Die Klägerin hatte die Anteile an dem Anlagefonds im Privatvermögen gehalten und im Streitjahr mit Gewinn veräußert. Der Gewinn war entsprechend der Regelung des § 20 Abs. 4 EStG zu berechnen. Der Gewinn aus der Veräußerung der Fondsanteile des in der Schweiz ansässigen Fonds war auch im Inland zu besteuern. Die Klägerin war im Streitjahr im Inland ansässig und danach mit sämtlichen Einkünften unbeschränkt steuerpflichtig (§ 1 Abs. 1 Satz 1 EStG). Das DBA-Schweiz stand der Besteuerung des Gewinns in Deutschland nicht entgegen. Denn es weist das Besteuerungsrecht für Veräußerungsgewinne nach Art. 13 Abs. 3 DBA-Schweiz dem Vertragsstaat zu, in dem der Veräußerer ansässig ist, wenn es sich nicht um Gewinne aus der Veräußerung des in Art. 13 Abs. 1 und 2 DBA-Schweiz genannten Vermögens handelt. Diese Voraussetzung waren hier erfüllt.

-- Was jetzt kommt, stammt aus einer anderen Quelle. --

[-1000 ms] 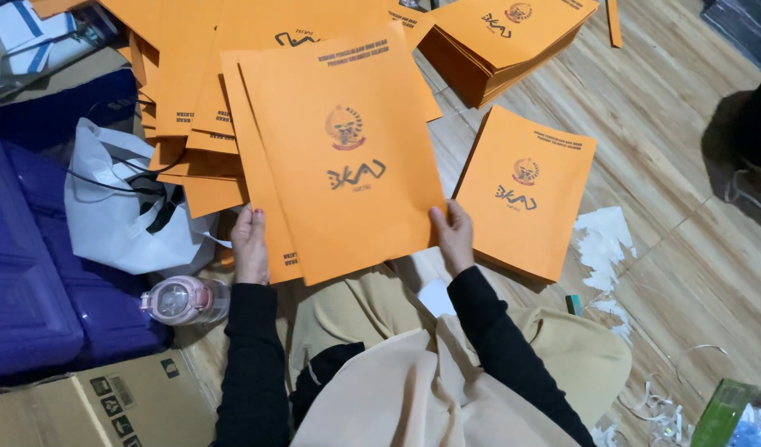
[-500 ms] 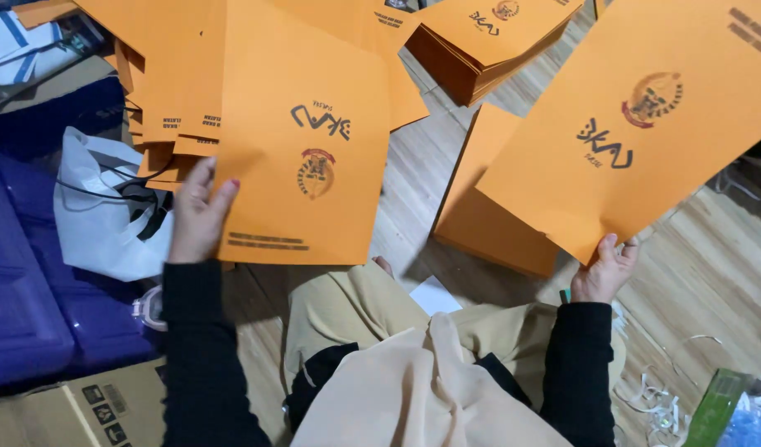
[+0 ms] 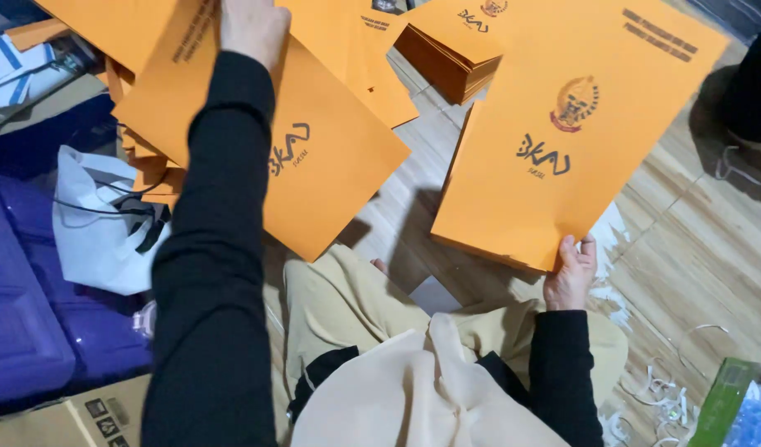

Vorliegend waren auch die Grundsätze der Rechtsprechung des BFH zur Besteuerung der Veräußerung von Inhaberschuldverschreibungen, die auf die Lieferung von physischem Gold gerichtet sind, nicht anwendbar. Denn der Erwerb und die Veräußerung der Fondsanteile an dem Gold ETF waren nicht wie ein unmittelbarer Erwerb und unmittelbarer Verkauf physischen Golds zu beurteilen, da die Klägerin keinen schuldrechtlichen Anspruch auf die Lieferung des von dem Fonds angeschafften Golds hatte. Dass die in dem Fonds angelegten Gelder ausschließlich in physisches Gold investiert wurden, war insoweit unerheblich.